Abū Ḥanīfa al-Nuʿmān ibn Thābit (c. 80–150 AH / 699–767 CE) was a jurist and theologian of Kūfa whose teaching crystallised into the Ḥanafī madhhab, the first of the four canonical Sunnī schools of fiqh and today the most numerically dominant, prevailing across South Asia, Central Asia, Turkey, the Levant and the former Ottoman lands. Of Persian descent and a silk merchant by trade, he studied under Ḥammād ibn Abī Sulaymān and traced his juristic lineage through Ibrāhīm al-Nakhaʿī back to the Companion ʿAbd Allāh ibn Masʿūd, the foundational authority of the Kūfan ahl al-raʾy (people of reasoned opinion). He is honoured by the epithet al-Imām al-Aʿẓam (the Greatest Imam). He never authored a comprehensive law book himself; his doctrine survives through the Ẓāhir al-riwāya works of his disciples, principally Abū Yūsuf (the first Qāḍī al-Quḍāt under the ʿAbbāsids) and Muḥammad al-Shaybānī, whose compilations such as al-Mabsūṭ (al-Aṣl) and al-Jāmiʿ al-Kabīr transmit the school.
Abū Ḥanīfa's method is distinguished by its rationalist temper. He drew on the four agreed sources — Qurʾān, Sunna, ijmāʿ (consensus) and qiyās (analogical deduction) — but is especially associated with istiḥsān (juristic preference), the discretionary departure from a strict analogy where it produces hardship or contradicts a stronger textual or customary consideration. He also accorded weight to ʿurf (local custom). Because he transmitted relatively few prophetic traditions and emphasised systematic reasoning, the rival ahl al-ḥadīth of the Ḥijāz criticised his liberal use of raʾy; his school nonetheless became prized for its supple, casuistic engagement with novel commercial and administrative questions. He worked largely through hypothetical problem-solving (taqdīr), anticipating cases before they arose. In theology he is linked to the early Māturīdī-adjacent creed, and the catechism al-Fiqh al-Akbar is attributed to him.
His independence carried a political cost: he reportedly declined judicial office under both the Umayyads and the ʿAbbāsid caliph al-Manṣūr, sympathised with the ʿAlid revolts, and died in prison in Baghdad in 767 CE, where his shrine in the Aʿẓamiyya quarter remains.
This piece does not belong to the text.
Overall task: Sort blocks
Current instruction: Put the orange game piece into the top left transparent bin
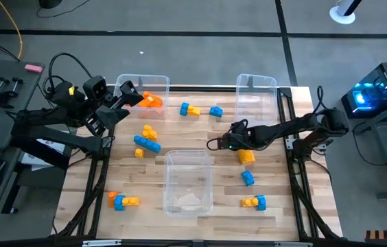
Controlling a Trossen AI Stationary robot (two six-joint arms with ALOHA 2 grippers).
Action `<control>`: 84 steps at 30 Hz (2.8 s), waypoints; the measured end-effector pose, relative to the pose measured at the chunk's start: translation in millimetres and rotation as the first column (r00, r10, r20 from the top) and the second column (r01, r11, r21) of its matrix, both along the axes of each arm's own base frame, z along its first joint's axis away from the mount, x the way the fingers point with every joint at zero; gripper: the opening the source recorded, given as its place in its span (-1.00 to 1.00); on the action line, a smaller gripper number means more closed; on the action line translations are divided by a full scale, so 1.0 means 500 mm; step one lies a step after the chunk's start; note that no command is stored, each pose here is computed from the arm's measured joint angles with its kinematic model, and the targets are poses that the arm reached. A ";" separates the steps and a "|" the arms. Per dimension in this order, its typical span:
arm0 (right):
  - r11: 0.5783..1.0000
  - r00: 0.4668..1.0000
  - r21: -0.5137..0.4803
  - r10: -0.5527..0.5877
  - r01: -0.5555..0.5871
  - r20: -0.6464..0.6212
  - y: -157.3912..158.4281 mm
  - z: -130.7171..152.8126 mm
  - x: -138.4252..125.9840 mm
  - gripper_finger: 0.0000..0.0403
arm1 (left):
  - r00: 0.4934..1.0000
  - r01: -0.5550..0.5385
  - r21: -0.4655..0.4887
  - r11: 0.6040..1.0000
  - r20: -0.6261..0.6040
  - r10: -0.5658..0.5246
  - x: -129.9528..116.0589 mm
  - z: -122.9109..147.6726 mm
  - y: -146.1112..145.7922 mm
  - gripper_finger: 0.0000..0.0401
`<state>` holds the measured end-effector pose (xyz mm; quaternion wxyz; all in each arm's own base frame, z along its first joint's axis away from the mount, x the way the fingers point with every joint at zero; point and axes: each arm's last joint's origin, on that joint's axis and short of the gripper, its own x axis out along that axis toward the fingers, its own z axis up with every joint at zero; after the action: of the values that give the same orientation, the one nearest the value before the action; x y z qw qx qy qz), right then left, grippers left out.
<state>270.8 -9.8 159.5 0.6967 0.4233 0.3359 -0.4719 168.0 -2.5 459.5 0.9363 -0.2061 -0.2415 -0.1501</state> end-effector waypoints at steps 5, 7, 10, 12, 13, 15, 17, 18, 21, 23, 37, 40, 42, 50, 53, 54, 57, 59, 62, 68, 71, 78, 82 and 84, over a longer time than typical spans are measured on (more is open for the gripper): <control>1.000 1.000 -0.013 -0.024 0.024 -0.011 -0.017 0.000 -0.002 -0.98 | 1.000 0.000 0.001 1.000 0.000 0.000 0.000 0.000 0.000 0.38; 1.000 1.000 -0.014 -0.015 0.015 -0.018 -0.020 -0.001 -0.002 -0.99 | 1.000 -0.001 0.001 1.000 0.000 0.001 0.000 0.000 0.000 0.38; 1.000 1.000 -0.005 -0.007 0.007 -0.029 -0.021 -0.002 -0.004 -0.99 | 1.000 0.000 0.001 1.000 -0.001 0.000 0.000 0.000 0.000 0.38; 1.000 0.999 0.004 0.014 -0.014 -0.034 -0.020 -0.002 -0.004 -0.99 | 1.000 -0.001 0.001 1.000 -0.006 0.001 0.001 -0.001 0.000 0.38; 1.000 0.999 0.006 0.025 -0.024 -0.038 -0.020 -0.002 -0.004 -0.99 | 1.000 -0.001 0.001 1.000 -0.012 0.001 0.001 -0.002 0.000 0.38; 0.999 0.998 0.014 0.033 -0.033 -0.046 -0.018 -0.003 -0.005 -1.00 | 1.000 -0.001 0.001 1.000 -0.026 0.001 0.003 -0.004 0.000 0.38; 0.999 0.998 0.018 0.037 -0.037 -0.046 -0.014 -0.003 -0.005 -1.00 | 0.999 -0.001 0.001 1.000 -0.035 0.001 0.004 -0.006 0.000 0.38; 0.999 0.998 0.021 0.042 -0.041 -0.046 -0.012 -0.003 -0.005 -1.00 | 0.999 -0.001 0.001 1.000 -0.035 0.001 0.004 -0.006 0.000 0.38; 0.998 0.997 0.038 0.061 -0.059 -0.053 -0.004 -0.004 -0.006 -1.00 | 0.999 -0.001 0.001 1.000 -0.043 0.001 0.006 -0.008 0.000 0.38; 0.996 0.994 0.042 0.075 -0.072 -0.074 0.003 -0.005 -0.009 -1.00 | 0.999 -0.001 0.000 1.000 -0.048 0.001 0.007 -0.009 0.000 0.38; 0.990 0.970 0.101 0.121 -0.102 -0.210 0.046 -0.013 -0.039 -1.00 | 0.999 0.000 0.000 1.000 -0.054 0.000 0.007 -0.010 0.000 0.38; 0.985 0.955 0.121 0.149 -0.121 -0.256 0.060 -0.014 -0.049 -1.00 | 0.999 0.000 0.000 1.000 -0.054 0.000 0.007 -0.010 0.000 0.38; 0.985 0.946 0.134 0.148 -0.113 -0.289 0.069 -0.014 -0.059 -1.00 | 0.999 -0.001 0.000 1.000 -0.054 0.001 0.007 -0.010 0.000 0.38; 0.993 0.977 0.106 0.065 -0.044 -0.201 0.086 0.018 -0.072 -1.00 | 0.999 0.000 0.000 1.000 -0.054 0.000 0.007 -0.010 0.000 0.38; 0.997 0.989 0.078 0.030 -0.019 -0.148 0.083 0.037 -0.078 -1.00 | 0.999 -0.001 0.000 1.000 -0.055 0.001 0.007 -0.010 0.000 0.38; 0.997 0.991 0.075 0.022 -0.012 -0.130 0.083 0.043 -0.080 -1.00 | 0.999 -0.001 0.000 1.000 -0.055 0.001 0.007 -0.010 0.000 0.38; 0.997 0.996 0.075 -0.010 0.017 -0.090 0.082 0.052 -0.081 -0.99 | 0.999 -0.001 0.000 1.000 -0.055 0.001 0.007 -0.010 0.000 0.38; 0.994 0.995 0.084 -0.061 0.067 -0.075 0.081 0.052 -0.081 -0.96 | 0.999 0.000 0.000 1.000 -0.055 0.000 0.007 -0.010 0.000 0.38; 0.986 0.989 0.098 -0.129 0.135 -0.074 0.082 0.044 -0.080 -0.80 | 0.998 0.000 0.000 1.000 -0.058 0.000 0.007 -0.010 0.000 0.38; 0.968 0.974 0.119 -0.216 0.223 -0.065 0.081 0.040 -0.081 -0.24 | 0.998 0.000 0.000 1.000 -0.065 0.000 0.008 -0.011 0.000 0.38; 0.956 0.969 0.161 -0.232 0.244 -0.086 0.083 0.039 -0.084 0.04 | 0.998 -0.001 0.000 1.000 -0.064 0.001 0.007 -0.011 0.000 0.38; 0.940 0.946 0.112 -0.313 0.321 -0.085 0.071 0.032 -0.084 0.34 | 0.998 -0.001 0.000 1.000 -0.063 0.001 0.007 -0.011 0.000 0.38; 0.927 0.929 0.130 -0.331 0.353 -0.163 0.056 0.004 -0.073 0.35 | 0.998 0.001 -0.001 1.000 -0.070 -0.001 0.008 -0.012 0.000 0.38; 0.920 0.922 0.146 -0.331 0.363 -0.201 0.055 -0.014 -0.066 0.35 | 0.997 0.001 -0.002 1.000 -0.076 -0.001 0.008 -0.013 0.000 0.38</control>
<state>237.8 18.0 152.6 0.5288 0.4951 0.3555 -0.5906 172.1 -2.5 452.9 0.9445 -0.2127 -0.2061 -0.1423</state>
The Ḥanafī school's later ascendancy owed much to Abū Yūsuf's appointment as chief justice under Hārūn al-Rashīd, which made it the de facto law of the ʿAbbāsid state, and subsequently of the Ottoman Empire and the Mughals — the Fatāwā-i ʿĀlamgīrī commissioned by Awrangzeb being a monumental Ḥanafī digest. In 2026 Ḥanafī fiqh remains the basis of personal-status law for most Muslims in Pakistan, India, Bangladesh and Afghanistan.
For the CSS Islamic Studies paper, Abū Ḥanīfa is examined within the topic of the development of fiqh and the four schools. Typical questions ask candidates to outline his biography and methodology, distinguish ahl al-raʾy from ahl al-ḥadīth, define istiḥsān with the Qurʾānic/Sunnaic sources he relied upon, and explain the school's spread through Abū Yūsuf and al-Shaybānī. Answers should name his two principal students and contrast the Ḥanafī approach with the Mālikī, Shāfiʿī and Ḥanbalī schools.
Example
In 1667 the Mughal emperor Awrangzeb ʿĀlamgīr commissioned a panel of jurists to compile the Fatāwā-i ʿĀlamgīrī, codifying Abū Ḥanīfa's Ḥanafī doctrine as the imperial law of the Mughal state.
Frequently asked questions
He belonged to the Kūfan tradition that relied on systematic reasoning, analogy (qiyās) and juristic preference (istiḥsān) when texts were silent. Because he transmitted comparatively few ḥadīth and reasoned from principles, the Ḥijāzī ahl al-ḥadīth criticised his liberal use of raʾy.